Advanced computer storage research from IBM and others

From Computerworld, IBM is working on three advanced memory storage technologies

Carbon annotates, which are molecule-size objects composed entirely of carbon in a cylindrical structure, giving them unique properties.

Nantero Inc. in Woburn, Mass., has built prototypes of a chip called NRAM (for nanotube-based/nonvolatile RAM) that is faster than DRAM, as portable as flash memory, and able to provide permanent storage because the wafer uses nonvolatile storage as its basis

Colossal Storage Corp. in Pokomoke City, Md., is developing a rewritable 3-D volume holographic removable disk media. The nanotechnology under development at Colossal is a possible replacement for today’s magnetic disk drives and memory chips. Unlike magnetic media, which only stores data on the surface of the disk drive, holographic optical disk drives use two or more laser beams that work with one another to read and write data throughout the disk media.

Michael Thomas, CEO of Colossal, says holographic optical media drives are superior to other storage nanotechnologies because of their 100+TB capacities, near zero read and write response times and 100-plus year lifespan.

The first generation of holographic optical disk media and disk drives is scheduled to hit the market this year when InPhase Technologies Inc. in Longmont, Colo., releases a 300GB holographic disk and drive. About the same size as today’s DVDs, they will hold the equivalent of 64 full-length movies. While they initially will be available in a write-once format, a rewritable disk is on InPhase’s product road map.

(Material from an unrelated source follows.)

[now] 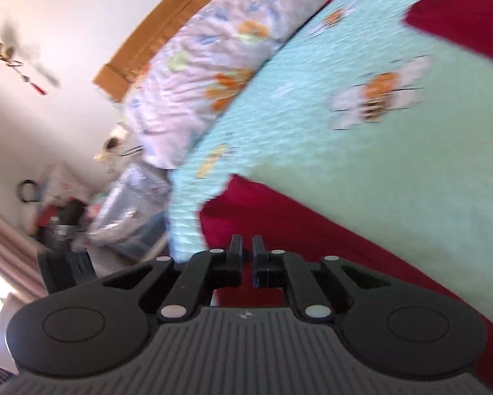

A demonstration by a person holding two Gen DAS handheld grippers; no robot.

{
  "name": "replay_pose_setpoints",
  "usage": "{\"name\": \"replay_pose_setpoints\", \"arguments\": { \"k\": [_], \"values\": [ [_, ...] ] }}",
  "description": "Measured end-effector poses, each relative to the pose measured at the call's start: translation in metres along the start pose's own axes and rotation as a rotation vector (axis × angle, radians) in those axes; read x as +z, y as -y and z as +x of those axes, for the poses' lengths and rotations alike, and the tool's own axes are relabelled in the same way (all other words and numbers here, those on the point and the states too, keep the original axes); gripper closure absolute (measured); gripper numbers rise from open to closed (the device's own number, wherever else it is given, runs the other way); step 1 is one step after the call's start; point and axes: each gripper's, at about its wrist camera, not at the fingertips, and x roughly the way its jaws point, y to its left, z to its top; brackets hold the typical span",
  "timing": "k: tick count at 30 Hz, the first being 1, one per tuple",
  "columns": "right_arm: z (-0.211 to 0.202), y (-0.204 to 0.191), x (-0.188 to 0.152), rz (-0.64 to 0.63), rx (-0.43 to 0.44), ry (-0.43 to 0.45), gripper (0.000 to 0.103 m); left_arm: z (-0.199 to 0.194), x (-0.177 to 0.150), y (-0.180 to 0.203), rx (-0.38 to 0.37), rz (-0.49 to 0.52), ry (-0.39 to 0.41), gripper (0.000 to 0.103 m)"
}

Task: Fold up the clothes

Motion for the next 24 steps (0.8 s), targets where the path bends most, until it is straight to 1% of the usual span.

Seagate Technologies’s new HAMR (heat-assisted magnetic recording) technology addresses current concerns about today’s perpendicular recording methods for magnetic disk media. HAMR, combined with self-ordered magnetic arrays of iron-platinum particles, is expected to break through the so-called superparamagnetic limit of magnetic recording by more than a factor of 100 to ultimately deliver storage densities as great as 50 terabits per square inch. It is expected after 2010 in commercial drives.